James Delingpole James Delingpole

With a little help from our friends

issue 28 August 2004

Blenheim, 1704: Marlborough’s Greatest Victory
by James Falkner
Pen & Sword Military, £10.99, pp. 144, ISBN 184415050X

By rights the battle of Blenheim in 1704 ought to be as well known as Waterloo. It was just as momentous, just as exciting, just as victory-snatched-from-the-jaws-of-defeat. In fact you could argue — as Winston Churchill did — that it was the event which opened for Britain ‘the gateways of the modern world’. So how come all most of us remember about it today is that it was won by John Churchill, Duke of Marlborough and that it had a palace in Woodstock named after it?

One reason may be that since it involved neither Stalin nor the Nazis and since its hero was a toffy Englishman (his father, Sir Winston, was a Royalist cavalry officer), it will not have been taught in our schools for many years. But the main reason, perhaps, is that it happened in the awkward post-Middle Ages and post-Civil War but pre-Victorian period of British history on which most of us tend to be rather shaky.

So thanks then to Charles Spencer for putting us right with this pacy and enjoyable account of his distant relative’s exploits, published to coincide with the battle’s 300th anniversary. Though it does cash in on his nob credentials a bit cheesily — ‘he achieved world-wide attention after speaking passionately at the funeral of his sister Diana,’ announces the fly-leaf — this is a fine, intelligent, patriotic book which deserves to be read, rather than merely to languish on shelves as a trophy signed copy purchased from the Althorp gift shop.
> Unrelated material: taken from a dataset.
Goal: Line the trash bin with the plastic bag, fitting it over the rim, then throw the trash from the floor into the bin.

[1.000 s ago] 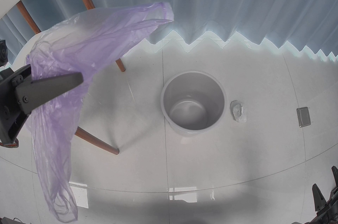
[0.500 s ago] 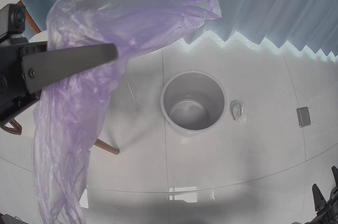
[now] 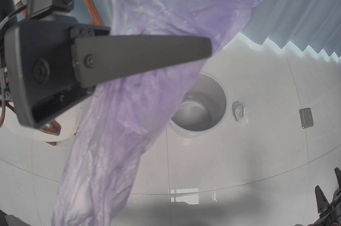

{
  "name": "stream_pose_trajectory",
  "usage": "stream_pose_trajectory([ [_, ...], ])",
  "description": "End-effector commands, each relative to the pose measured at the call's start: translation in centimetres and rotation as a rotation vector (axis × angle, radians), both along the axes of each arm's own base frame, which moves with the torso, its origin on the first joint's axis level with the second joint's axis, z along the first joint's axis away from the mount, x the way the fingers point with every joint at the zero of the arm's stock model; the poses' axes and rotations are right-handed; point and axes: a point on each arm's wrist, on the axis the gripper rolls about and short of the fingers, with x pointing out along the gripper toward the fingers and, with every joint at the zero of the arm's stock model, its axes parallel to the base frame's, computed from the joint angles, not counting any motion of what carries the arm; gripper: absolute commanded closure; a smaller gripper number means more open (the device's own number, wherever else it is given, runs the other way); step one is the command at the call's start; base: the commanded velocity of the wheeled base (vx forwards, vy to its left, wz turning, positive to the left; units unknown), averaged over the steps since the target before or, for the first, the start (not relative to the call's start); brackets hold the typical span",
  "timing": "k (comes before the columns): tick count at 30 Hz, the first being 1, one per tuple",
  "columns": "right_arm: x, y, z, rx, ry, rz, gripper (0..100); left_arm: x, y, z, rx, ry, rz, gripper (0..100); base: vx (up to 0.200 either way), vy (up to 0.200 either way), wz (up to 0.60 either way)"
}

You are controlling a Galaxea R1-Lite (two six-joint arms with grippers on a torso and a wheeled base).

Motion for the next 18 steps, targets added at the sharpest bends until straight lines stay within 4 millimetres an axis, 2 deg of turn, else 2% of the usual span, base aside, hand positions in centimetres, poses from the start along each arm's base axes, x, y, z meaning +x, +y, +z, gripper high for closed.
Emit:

One fascinating aspect of the Blenheim story is the extent to which it prefigured the course of the Napoleonic wars a century later. Louis XIV played the role of the tyrannical Frenchman with expansionist ambitions, John Churchill that of the brilliant strategist sniped at by politicians, let down by some of his allies and with an army so much smaller than those of the opposition that he couldn’t afford to lose a single battle.